Last year’s first-overall draft pick, left-hander Brady Aiken, didn’t come to terms with the Astros because of a difference regarding what the physical showed about the condition of his elbow, despite being healthy at the time. Aiken went to IMG’s Post-Grad team this spring, but only threw a handful of pitches before he left his first game with an elbow injury, eventually leading to Tommy John surgery weeks later.
Since the failure of Aiken and Houston to reach an agreement, there’s been lots of buzz as to what the latter saw in that physical, since they’re the only team to have seen it. The most common rumors are unusual situations with the size of Aiken’s UCL, the blood flow to that area and the bone structure around the elbow. His draft stock for next week’s draft ranges anywhere from the middle of the first round to the middle of the second round, depending on how much truth there is to these rumors.

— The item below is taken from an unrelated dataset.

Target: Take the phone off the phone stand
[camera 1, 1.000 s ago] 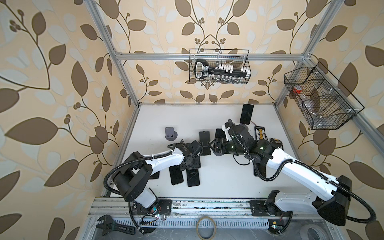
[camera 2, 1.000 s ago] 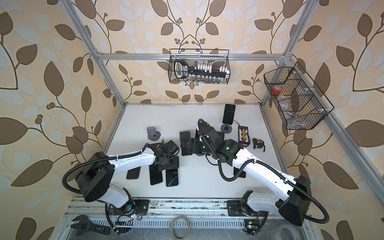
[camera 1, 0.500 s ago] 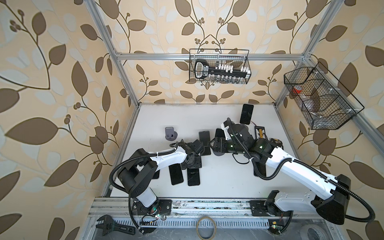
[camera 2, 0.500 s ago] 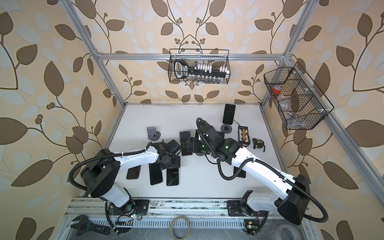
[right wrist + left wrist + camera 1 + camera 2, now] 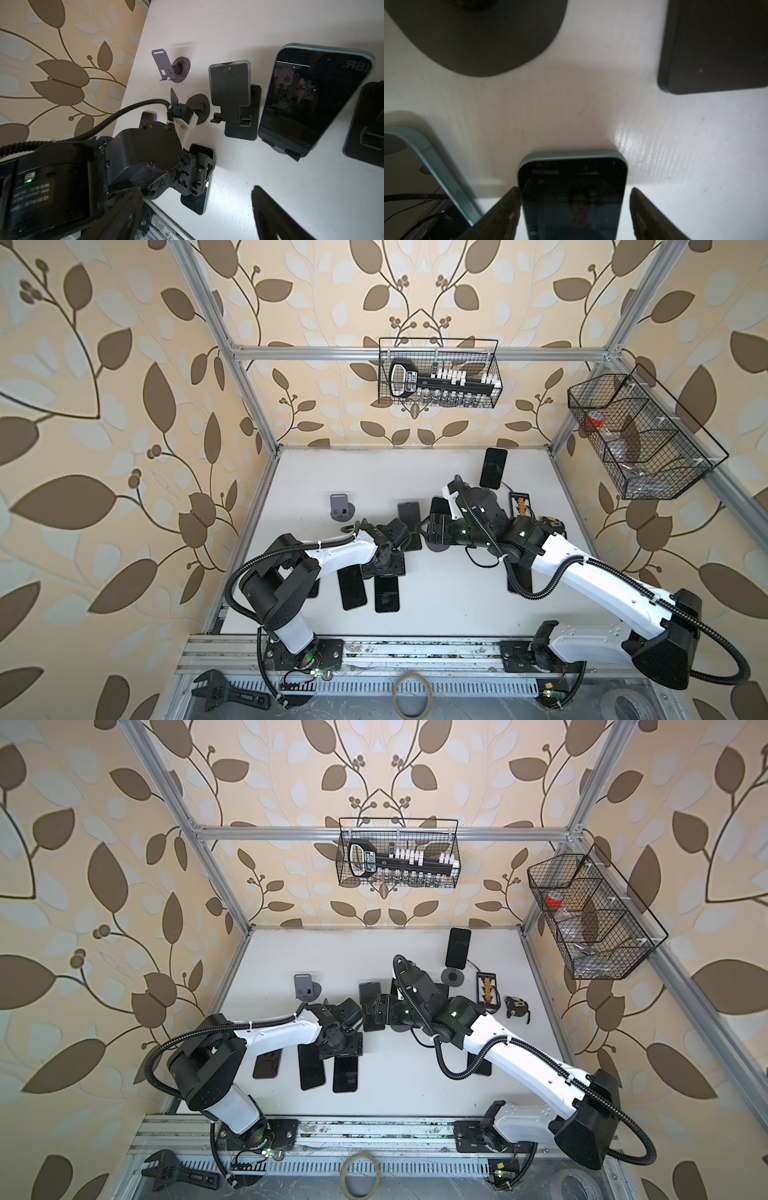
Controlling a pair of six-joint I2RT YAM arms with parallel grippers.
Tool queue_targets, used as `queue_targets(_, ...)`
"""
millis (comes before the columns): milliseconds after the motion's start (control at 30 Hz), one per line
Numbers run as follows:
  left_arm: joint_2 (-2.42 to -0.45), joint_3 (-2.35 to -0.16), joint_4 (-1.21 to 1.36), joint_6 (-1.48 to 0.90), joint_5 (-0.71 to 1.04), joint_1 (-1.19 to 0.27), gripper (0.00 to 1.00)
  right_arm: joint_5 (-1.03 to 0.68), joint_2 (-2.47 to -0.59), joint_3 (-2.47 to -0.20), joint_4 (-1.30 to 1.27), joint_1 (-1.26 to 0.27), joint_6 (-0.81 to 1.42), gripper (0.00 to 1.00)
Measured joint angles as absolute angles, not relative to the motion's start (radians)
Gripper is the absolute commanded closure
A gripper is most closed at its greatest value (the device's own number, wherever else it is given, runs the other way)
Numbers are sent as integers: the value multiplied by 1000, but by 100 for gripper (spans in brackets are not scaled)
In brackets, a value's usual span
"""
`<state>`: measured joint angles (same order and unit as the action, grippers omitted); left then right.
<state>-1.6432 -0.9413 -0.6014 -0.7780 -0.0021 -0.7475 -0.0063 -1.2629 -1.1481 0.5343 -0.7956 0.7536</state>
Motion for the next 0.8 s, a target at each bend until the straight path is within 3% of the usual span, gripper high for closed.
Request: queue_targets(800,-1610,-988,-636,-752,-10,-760,12,12,-1247,-1162,530,-796,750,16)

A few days ago, the Aiken camp made his medical information available to teams, but with a very rare set of conditions about who can see it. Sources indicate the information is available only to GM-level personnel or higher (who can then distribute it to other decision-makers within the team) and the GM has to make a specific request with Aiken’s camp to see it, which the Aiken camp then has accept.
Normally, this medical information flows freely from players to teams via MLB’s online system and anyone involved with the team that wants to see it can access the information. These controls are in play, according to sources, so that the Aiken’s medical information is only seen by the people who need to see it, reducing the chances that it leaks to the media. After the negative PR for Houston and the Aiken camp last summer, the latter seems focused on controlling the media narrative regarding the 18-year-old’s health.

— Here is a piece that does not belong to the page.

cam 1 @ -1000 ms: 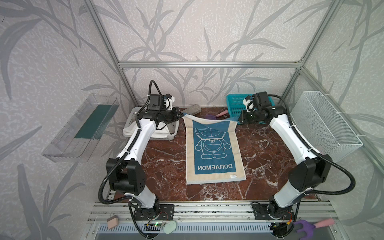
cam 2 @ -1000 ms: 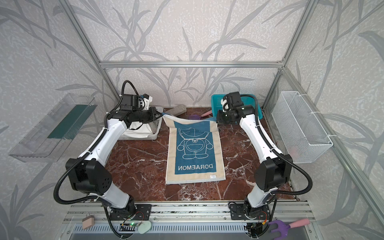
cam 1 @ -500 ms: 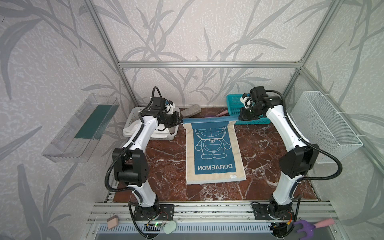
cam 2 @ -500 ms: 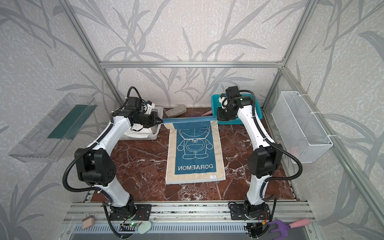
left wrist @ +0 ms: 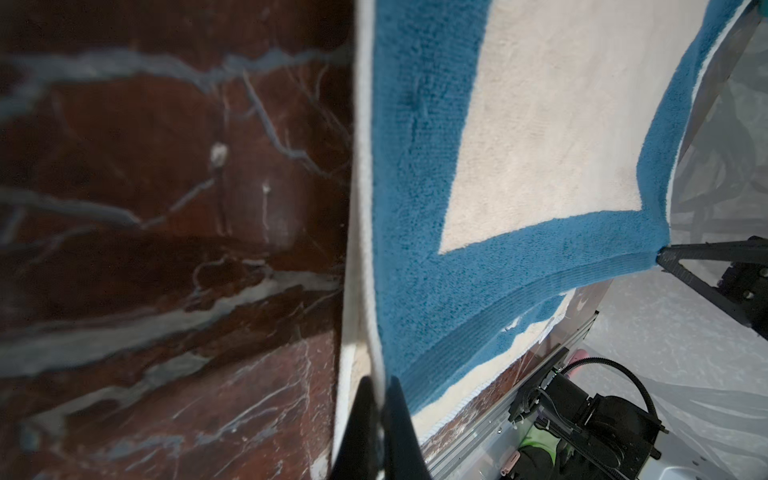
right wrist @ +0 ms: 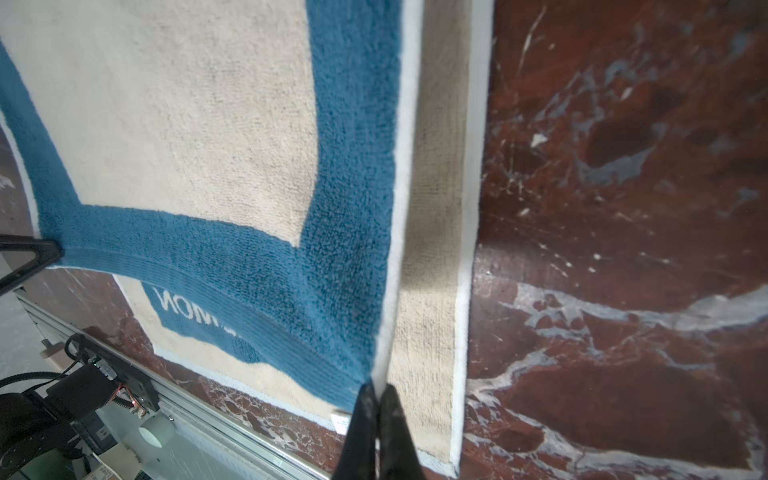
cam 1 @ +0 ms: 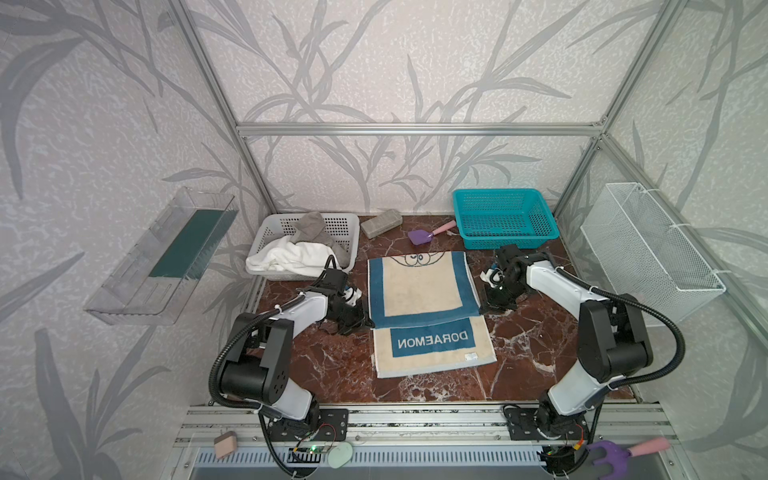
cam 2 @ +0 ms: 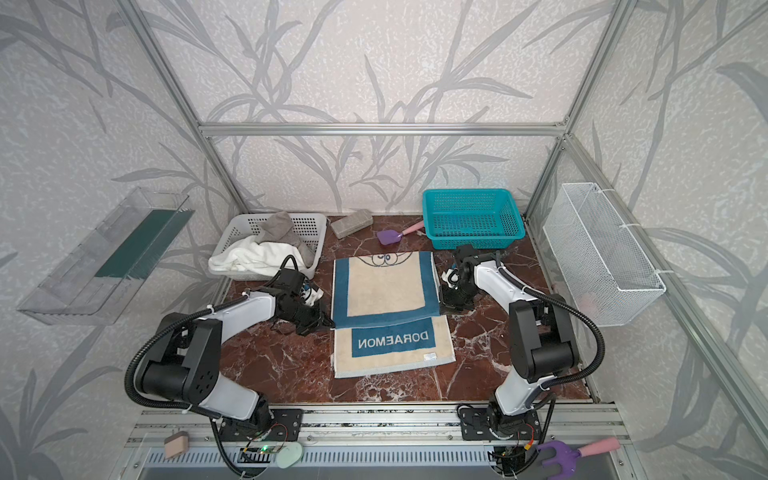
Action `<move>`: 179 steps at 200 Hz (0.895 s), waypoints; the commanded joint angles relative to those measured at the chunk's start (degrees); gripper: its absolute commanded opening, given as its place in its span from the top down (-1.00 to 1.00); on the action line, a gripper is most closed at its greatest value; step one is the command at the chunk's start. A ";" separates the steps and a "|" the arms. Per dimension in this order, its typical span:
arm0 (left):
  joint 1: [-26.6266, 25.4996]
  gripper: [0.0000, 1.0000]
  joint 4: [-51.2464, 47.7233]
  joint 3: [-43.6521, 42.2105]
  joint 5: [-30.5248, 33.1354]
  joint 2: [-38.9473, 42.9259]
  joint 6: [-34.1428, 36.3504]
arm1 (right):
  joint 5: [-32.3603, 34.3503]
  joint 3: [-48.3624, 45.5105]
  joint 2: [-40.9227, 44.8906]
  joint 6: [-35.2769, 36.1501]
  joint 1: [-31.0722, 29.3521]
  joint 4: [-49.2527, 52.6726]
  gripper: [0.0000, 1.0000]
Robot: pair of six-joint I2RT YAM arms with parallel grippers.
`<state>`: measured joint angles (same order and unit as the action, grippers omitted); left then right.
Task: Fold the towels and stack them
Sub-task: 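Fold the towel's far half toward the robot with both grippers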
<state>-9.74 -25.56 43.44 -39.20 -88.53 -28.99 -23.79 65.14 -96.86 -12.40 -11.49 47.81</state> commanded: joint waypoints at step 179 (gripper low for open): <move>-9.64 1.00 10.18 -5.69 15.66 3.24 -8.41 | 1.55 -13.79 3.88 -2.41 1.99 -12.55 1.00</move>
<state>-20.08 -20.25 35.59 -28.40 -82.74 -37.12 -22.96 50.00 -91.70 -13.85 -9.76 40.88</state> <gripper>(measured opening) 0.048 0.048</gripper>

That puts the reports about this information in an odd light, as teams interested in drafting Aiken who’ve also been granted access to his medical reports now have incentives to leak negative information about the medical to push his price down — while, at the same time, there exists no incentive to leak positive information regarding the medical.

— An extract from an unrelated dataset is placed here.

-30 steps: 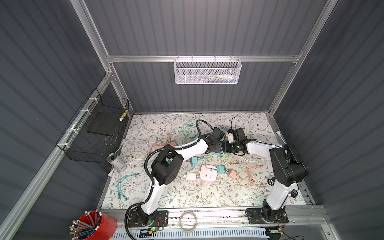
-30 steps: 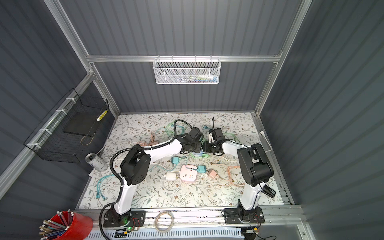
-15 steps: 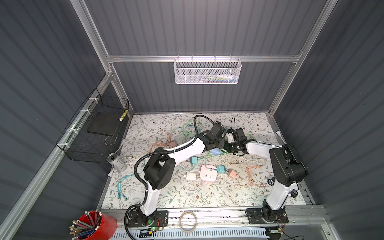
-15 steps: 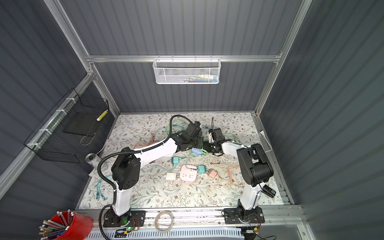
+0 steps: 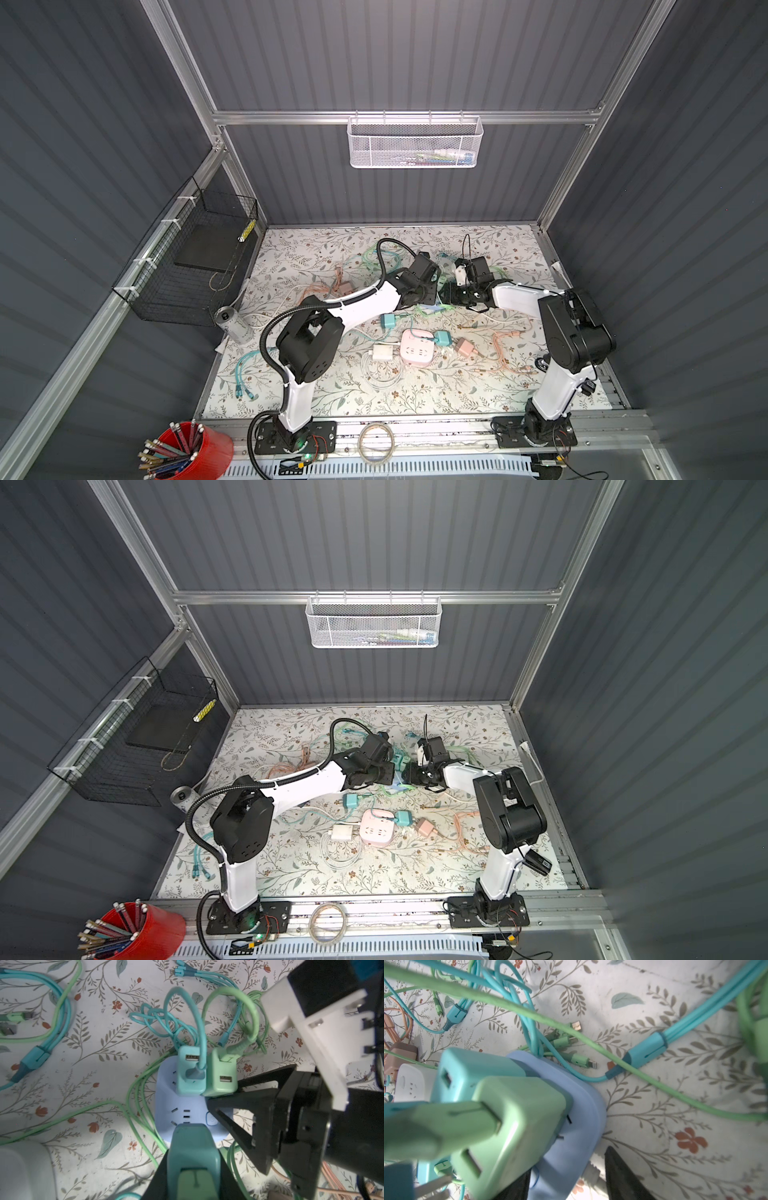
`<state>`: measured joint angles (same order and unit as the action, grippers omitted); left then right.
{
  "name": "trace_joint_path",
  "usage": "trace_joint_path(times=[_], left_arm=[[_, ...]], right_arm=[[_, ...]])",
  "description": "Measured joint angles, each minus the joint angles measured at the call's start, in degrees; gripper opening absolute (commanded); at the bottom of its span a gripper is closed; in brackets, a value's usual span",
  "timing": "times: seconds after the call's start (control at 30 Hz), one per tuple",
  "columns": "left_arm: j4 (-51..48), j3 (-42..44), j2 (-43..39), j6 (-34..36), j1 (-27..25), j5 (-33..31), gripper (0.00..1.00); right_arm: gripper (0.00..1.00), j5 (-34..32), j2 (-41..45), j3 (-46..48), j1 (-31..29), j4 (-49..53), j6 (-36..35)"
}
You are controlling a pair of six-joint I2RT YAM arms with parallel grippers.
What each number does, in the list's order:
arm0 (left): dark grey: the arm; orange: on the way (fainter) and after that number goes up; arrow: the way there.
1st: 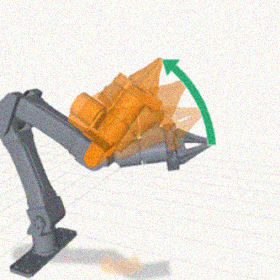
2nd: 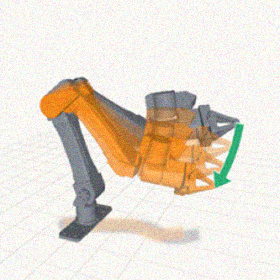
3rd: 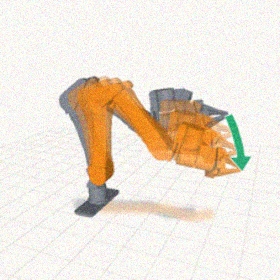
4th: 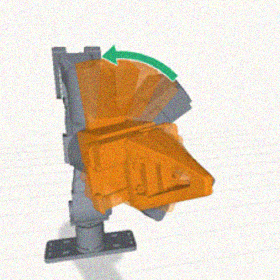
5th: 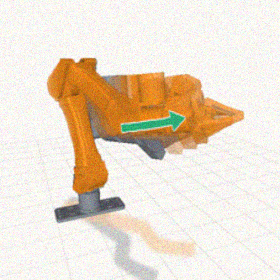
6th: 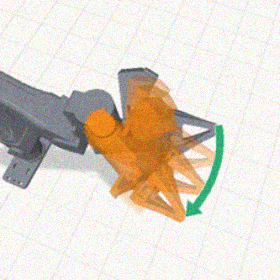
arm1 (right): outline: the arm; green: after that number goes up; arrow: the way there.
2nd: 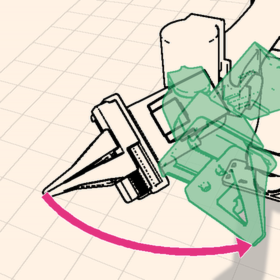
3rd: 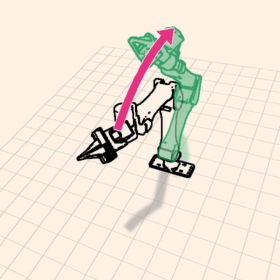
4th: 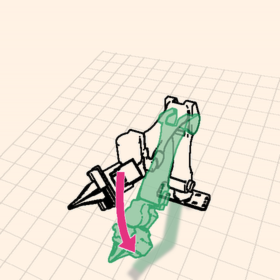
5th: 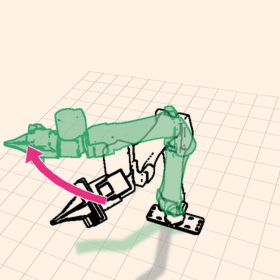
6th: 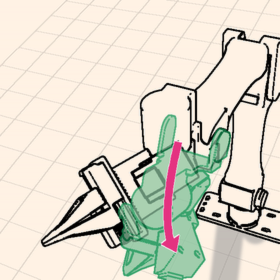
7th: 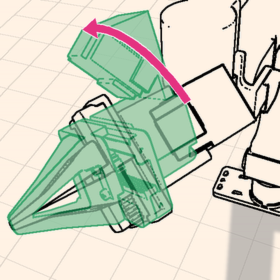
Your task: Pull the plug off the socket
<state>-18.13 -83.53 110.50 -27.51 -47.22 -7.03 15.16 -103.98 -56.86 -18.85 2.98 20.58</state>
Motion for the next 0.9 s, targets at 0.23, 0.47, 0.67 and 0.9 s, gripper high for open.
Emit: trace_joint_path(times=[0.23, 0.47, 0.67, 0.9], left_arm=[[0.85, 6.29, -4.22, -0.28, 3.41, 0.00, 0.07], [2.21, 10.62, -5.60, -1.51, 6.58, 0.37, 0.08], [5.29, 14.32, -6.03, -3.17, 8.59, 2.78, 0.08], [8.87, 15.37, -6.03, -4.33, 9.42, 6.62, 0.10]], right_arm=[[0.59, 0.02, 0.00, 0.17, 0.04, -0.24, 0.00], [0.61, -0.09, 0.00, 0.17, 0.07, -0.22, 0.02], [0.62, -0.17, 0.00, 0.20, 0.07, -0.24, 0.04], [0.64, -0.04, 0.13, 0.59, 0.20, -0.66, 0.28]])
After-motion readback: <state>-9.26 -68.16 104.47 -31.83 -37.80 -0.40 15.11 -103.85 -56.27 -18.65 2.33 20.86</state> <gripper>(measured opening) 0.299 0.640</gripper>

I’ve spoken to a dozen executives with access to the medical, or high-ranking enough to be briefed on the situation, and details are still murky. Execs from three teams told me yesterday that their doctors are still working through the information and they should have an answer in a few days.
One team told me they have requested the medical but haven’t received it yet. Five more execs told me they will see the medical, but either haven’t looked at it yet or haven’t requested it yet, since they’re still stacking their draft board based on talent. Teams often will make adjustments to the board, based on bonus demands and medical information, after they’ve ranked the prospects according to talent.
One exec whose team doesn’t have access to the medical told me that execs from other teams told him it isn’t as bad as expected and that they think Aiken will go in the first round. A few high-ranking executives told me that this is out of their hands: it’s up to the GM and ownership to inform the draft room as to whether Aiken is an option.
Maybe more information will leak and Aiken’s pwill become clearer by draft day, or maybe it’ll stay murky and Aiken will be a complete wild card who might go anywhere from 10th to 60th overall. A team in the middle of the 2nd round told me (and I don’t think they’re the only team that feels this way) that they would take Aiken for a slot bonus there (a little over $1 million) no matter what Aiken’s medical says. One scouting director summer up the whole situation calling it “too volatile to predict right now.”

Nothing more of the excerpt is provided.